• _PROBLEM_: Would you write out all of the data exactly as it appears below?

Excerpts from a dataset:

⟨

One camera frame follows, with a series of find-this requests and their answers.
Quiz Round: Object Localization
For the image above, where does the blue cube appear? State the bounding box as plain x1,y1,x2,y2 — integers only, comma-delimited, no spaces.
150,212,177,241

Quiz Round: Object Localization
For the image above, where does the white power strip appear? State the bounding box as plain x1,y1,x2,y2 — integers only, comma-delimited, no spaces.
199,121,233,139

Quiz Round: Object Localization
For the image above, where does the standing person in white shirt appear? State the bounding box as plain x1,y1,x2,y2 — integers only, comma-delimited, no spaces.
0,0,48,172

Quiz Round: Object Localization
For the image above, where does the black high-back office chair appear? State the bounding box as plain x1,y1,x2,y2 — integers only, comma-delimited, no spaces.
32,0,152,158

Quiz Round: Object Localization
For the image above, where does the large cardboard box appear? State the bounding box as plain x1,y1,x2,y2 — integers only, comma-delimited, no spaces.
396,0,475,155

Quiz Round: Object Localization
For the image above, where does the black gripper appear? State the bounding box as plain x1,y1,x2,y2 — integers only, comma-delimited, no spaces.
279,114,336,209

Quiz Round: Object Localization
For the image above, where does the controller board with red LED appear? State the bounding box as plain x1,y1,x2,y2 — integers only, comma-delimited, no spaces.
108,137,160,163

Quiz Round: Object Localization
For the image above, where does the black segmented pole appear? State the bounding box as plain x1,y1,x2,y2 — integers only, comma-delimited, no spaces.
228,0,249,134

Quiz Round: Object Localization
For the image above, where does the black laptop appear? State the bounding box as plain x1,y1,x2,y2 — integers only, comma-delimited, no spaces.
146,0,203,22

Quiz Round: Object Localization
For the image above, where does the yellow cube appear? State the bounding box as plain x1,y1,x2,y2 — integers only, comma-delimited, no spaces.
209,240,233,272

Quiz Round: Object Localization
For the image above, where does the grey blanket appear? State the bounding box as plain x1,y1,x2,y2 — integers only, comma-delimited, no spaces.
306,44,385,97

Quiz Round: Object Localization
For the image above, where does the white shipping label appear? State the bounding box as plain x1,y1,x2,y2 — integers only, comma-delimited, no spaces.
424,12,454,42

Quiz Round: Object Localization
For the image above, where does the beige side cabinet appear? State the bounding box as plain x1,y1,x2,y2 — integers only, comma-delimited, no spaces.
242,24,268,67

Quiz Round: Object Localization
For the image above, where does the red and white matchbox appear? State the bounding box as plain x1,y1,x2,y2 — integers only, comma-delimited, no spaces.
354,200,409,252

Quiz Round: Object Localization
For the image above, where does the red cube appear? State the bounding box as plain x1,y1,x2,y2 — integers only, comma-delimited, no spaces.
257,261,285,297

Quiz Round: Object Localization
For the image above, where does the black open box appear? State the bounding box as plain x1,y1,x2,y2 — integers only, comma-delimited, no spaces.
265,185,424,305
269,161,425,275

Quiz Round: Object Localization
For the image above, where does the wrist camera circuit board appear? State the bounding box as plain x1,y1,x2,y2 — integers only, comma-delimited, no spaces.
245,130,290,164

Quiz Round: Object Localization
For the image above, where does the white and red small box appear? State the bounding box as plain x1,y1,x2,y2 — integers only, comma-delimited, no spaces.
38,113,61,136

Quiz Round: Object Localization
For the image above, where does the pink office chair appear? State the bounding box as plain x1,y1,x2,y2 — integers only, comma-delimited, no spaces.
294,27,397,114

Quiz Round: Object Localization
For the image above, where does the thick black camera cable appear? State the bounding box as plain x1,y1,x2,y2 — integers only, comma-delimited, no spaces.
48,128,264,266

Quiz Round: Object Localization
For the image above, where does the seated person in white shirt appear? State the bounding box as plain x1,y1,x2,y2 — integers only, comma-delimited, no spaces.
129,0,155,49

⟩

• _RESULT OF THIS EXERCISE_:
One camera frame follows, with a series of find-this requests and their answers.
Quiz Round: Object Localization
For the image above, where does the blue cube appear? State the bounding box as plain x1,y1,x2,y2 — integers only, comma-delimited, no spaces.
150,212,177,241

Quiz Round: Object Localization
For the image above, where does the white power strip appear? State the bounding box as plain x1,y1,x2,y2 — integers only, comma-delimited, no spaces.
199,121,233,139

Quiz Round: Object Localization
For the image above, where does the standing person in white shirt appear? State the bounding box as plain x1,y1,x2,y2 — integers only, comma-delimited, no spaces.
0,0,48,172

Quiz Round: Object Localization
For the image above, where does the black high-back office chair appear? State the bounding box as plain x1,y1,x2,y2 — integers only, comma-delimited, no spaces.
32,0,152,158

Quiz Round: Object Localization
For the image above, where does the large cardboard box appear? State the bounding box as plain x1,y1,x2,y2 — integers only, comma-delimited, no spaces.
396,0,475,155

Quiz Round: Object Localization
For the image above, where does the black gripper appear? State the bounding box as plain x1,y1,x2,y2 — integers only, comma-delimited, no spaces.
279,114,336,209

Quiz Round: Object Localization
For the image above, where does the controller board with red LED appear? State the bounding box as plain x1,y1,x2,y2 — integers only, comma-delimited, no spaces.
108,137,160,163

Quiz Round: Object Localization
For the image above, where does the black segmented pole appear? State the bounding box as plain x1,y1,x2,y2 — integers only, comma-delimited, no spaces.
228,0,249,134

Quiz Round: Object Localization
For the image above, where does the black laptop appear? State the bounding box as plain x1,y1,x2,y2 — integers only, comma-delimited, no spaces.
146,0,203,22

Quiz Round: Object Localization
For the image above, where does the yellow cube appear? State the bounding box as plain x1,y1,x2,y2 — integers only, comma-delimited, no spaces.
209,240,233,272

Quiz Round: Object Localization
For the image above, where does the grey blanket appear? State the bounding box as plain x1,y1,x2,y2 — integers only, comma-delimited, no spaces.
306,44,385,97

Quiz Round: Object Localization
For the image above, where does the white shipping label appear? State the bounding box as plain x1,y1,x2,y2 — integers only, comma-delimited, no spaces.
424,12,454,42

Quiz Round: Object Localization
For the image above, where does the beige side cabinet appear? State the bounding box as plain x1,y1,x2,y2 — integers only, comma-delimited, no spaces.
242,24,268,67

Quiz Round: Object Localization
For the image above, where does the red and white matchbox appear? State the bounding box as plain x1,y1,x2,y2 — integers only, comma-delimited, no spaces.
354,200,409,252

Quiz Round: Object Localization
For the image above, where does the red cube appear? State the bounding box as plain x1,y1,x2,y2 — integers only, comma-delimited, no spaces.
257,261,285,297

Quiz Round: Object Localization
For the image above, where does the black open box appear? State the bounding box as plain x1,y1,x2,y2 — integers only, comma-delimited, no spaces.
265,185,424,305
269,161,425,275

Quiz Round: Object Localization
For the image above, where does the wrist camera circuit board appear? State the bounding box as plain x1,y1,x2,y2 — integers only, comma-delimited, no spaces.
245,130,290,164

Quiz Round: Object Localization
For the image above, where does the white and red small box appear? State the bounding box as plain x1,y1,x2,y2 — integers only, comma-delimited, no spaces.
38,113,61,136

Quiz Round: Object Localization
For the image above, where does the pink office chair appear? State the bounding box as plain x1,y1,x2,y2 — integers only, comma-delimited, no spaces.
294,27,397,114

Quiz Round: Object Localization
For the image above, where does the thick black camera cable appear? State the bounding box as plain x1,y1,x2,y2 — integers only, comma-delimited, no spaces.
48,128,264,266

Quiz Round: Object Localization
For the image above, where does the seated person in white shirt appear? State the bounding box as plain x1,y1,x2,y2 — integers only, comma-delimited, no spaces.
129,0,155,49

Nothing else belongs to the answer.